A child wailed in the next room. I reclined in the chair and stared up at the ceiling while my dentist wiggled her hands into rubber gloves.
A large, dopey cartoon of Goofy grinned back down at me. I wasn't sure why, but my insurance company had authorized only one dental provider, a kids clinic called Kool Smiles. Someone put goggles over my eyes before the dentist took a sander to my front teeth. I'd been grinding down my molars during sleep to such an extent that my front teeth were colliding, another unfortunate result of my mounting fatigue. The dentist decided to sand some length off the front to keep up with the loss in the back. “God, it's nice to work in an adult mouth!” she said. “So much more room!” I blinked politely.
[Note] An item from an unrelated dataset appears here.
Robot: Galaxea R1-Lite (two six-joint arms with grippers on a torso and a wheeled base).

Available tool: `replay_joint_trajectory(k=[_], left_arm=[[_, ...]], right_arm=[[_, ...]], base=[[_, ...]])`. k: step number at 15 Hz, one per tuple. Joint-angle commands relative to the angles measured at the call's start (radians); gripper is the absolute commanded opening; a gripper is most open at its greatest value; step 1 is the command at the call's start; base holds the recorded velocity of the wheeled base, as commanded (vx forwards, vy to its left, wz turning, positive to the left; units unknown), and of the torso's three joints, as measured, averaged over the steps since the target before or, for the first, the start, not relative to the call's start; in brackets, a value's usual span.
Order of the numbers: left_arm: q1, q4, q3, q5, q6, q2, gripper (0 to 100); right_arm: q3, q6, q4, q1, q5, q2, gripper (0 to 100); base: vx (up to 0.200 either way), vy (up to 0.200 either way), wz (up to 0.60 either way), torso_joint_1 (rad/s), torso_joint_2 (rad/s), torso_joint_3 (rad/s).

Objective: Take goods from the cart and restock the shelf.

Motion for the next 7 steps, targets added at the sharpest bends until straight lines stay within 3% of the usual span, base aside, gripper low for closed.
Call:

Things were falling apart. The Kennedy momentum was dissipating rapidly. By the fall of 2008, the war in Iraq was a wisp in the exhaust hanging over the campaign trail. In the year and a half since President Bush knighted General Petraeus and his counterinsurgency campaign, the American casualty rate had dropped substantially, but Iraq was still in turmoil. To those willing to look beyond the cult of Petraeus-as-savior narrative, a core factor behind the drop in anti-US attacks was the Awakening movement. For the cost of roughly $370 million, the insurgency was “rented,” creating a period of quiet during 2008 and thus removing the war as an election year issue.

The surge gave America psychological license to leave with the belief that it had somehow won. The White House negotiated a status-of-forces agreement (SOFA) with Nouri al-Maliki's government, establishing a timeline for withdrawal—a concept that only a year earlier had been considered traitorous by the Republican Party.